For latest episode with wanacry the last step it took after encrypting is to delete files

[G+_Peter Hanse]

For latest episode with wanacry the last step it took after encrypting is to delete files. Does any one know if they secure delete those files. If not then file is still on drive just record of it is missing and you should be able to use data recovery tool.

[G+_Shooter_FPV (Shooter_FP]

Being I haven't really researched WannaCry that much yet, and haven't seen 312 yet... if it encrypts the files, then deletes them, wouldn't you just be recovering encrypted files?

[G+_Ben Reese]

Ken Jancef the ransomware is creating an encrypted copy then deleting the original.

 

Peter Hanse?, I think that would probably work as long as your drive isn't so full it starts overwriting those sectors again.

 

And I haven't tried recovering files from an SSD. Is that as effective as recovering from an HDD?

[G+_Shooter_FPV (Shooter_FP]

Ben Reese Ahh.. .ok.
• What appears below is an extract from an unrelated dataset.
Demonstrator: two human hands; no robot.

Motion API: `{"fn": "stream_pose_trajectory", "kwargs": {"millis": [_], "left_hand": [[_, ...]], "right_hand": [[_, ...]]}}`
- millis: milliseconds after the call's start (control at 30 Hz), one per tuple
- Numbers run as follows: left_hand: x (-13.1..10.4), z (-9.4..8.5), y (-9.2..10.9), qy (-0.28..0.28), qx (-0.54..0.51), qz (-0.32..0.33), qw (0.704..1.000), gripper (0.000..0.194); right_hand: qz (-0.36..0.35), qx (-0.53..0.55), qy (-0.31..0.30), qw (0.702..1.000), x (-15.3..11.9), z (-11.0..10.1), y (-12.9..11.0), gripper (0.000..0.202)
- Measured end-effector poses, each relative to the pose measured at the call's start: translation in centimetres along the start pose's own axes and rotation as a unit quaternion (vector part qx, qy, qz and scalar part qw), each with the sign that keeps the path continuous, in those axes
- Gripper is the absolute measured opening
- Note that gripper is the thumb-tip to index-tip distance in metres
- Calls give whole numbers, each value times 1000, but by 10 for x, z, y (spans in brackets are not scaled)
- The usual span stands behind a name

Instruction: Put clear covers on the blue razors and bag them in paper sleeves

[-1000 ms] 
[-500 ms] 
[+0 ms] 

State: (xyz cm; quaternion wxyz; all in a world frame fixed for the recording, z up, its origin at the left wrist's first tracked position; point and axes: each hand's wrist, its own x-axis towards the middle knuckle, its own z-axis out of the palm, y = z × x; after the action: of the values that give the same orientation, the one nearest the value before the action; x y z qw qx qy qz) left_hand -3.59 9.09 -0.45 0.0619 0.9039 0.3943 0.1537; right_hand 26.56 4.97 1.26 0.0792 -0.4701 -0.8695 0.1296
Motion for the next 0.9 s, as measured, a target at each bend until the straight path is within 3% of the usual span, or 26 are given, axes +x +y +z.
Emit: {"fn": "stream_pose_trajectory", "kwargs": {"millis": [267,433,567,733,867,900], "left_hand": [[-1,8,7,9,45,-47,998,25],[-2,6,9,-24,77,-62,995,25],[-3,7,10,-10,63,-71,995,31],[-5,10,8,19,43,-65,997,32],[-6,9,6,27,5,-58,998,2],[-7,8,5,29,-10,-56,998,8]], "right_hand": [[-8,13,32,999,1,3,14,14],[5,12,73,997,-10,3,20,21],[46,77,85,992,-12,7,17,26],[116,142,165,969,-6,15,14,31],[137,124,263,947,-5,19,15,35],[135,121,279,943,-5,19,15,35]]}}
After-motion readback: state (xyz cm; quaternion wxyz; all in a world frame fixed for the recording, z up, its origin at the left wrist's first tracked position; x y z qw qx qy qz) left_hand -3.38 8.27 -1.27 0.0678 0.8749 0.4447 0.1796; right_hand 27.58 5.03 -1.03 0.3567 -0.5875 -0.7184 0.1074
Makes sense then. I wonder if the ransomware is smart enough to do something like a DBAN delete to the files. If not, then yea, I'd think you could recover them that way. Would love to see if that works... well... not with my data... ;)

[G+_Peter Hanse]

Mabe Fr. Robert Ballecer, SJ can check with drives he use on show. I would think if this is possible it would be good way to recover data. But if makers of virus had any sense they would do secure delete by overwriting old file not just del from master record.

[G+_David Keeler]

But... if you tried to recover the files, wouldn't they just get re-encrypted as soon as you accessed them? Remember any drive you use will be tainted with the virus...

[G+_Peter Hanse]

Not if you use OSX or Linux to extract the files as the original virus is only susceptible on Windows machines. Don't boot from infected drive.

[G+_Ben Reese]

As far as I could tell, the encryption only happens while the executable is running. Kill the exe and you stop the encryption process. From the show, it also looked like it won't delete the originals for a few seconds after the .wanacry copy is made. Perhaps someone could create a folder-watch script that shuts down the system as soon as the file is found?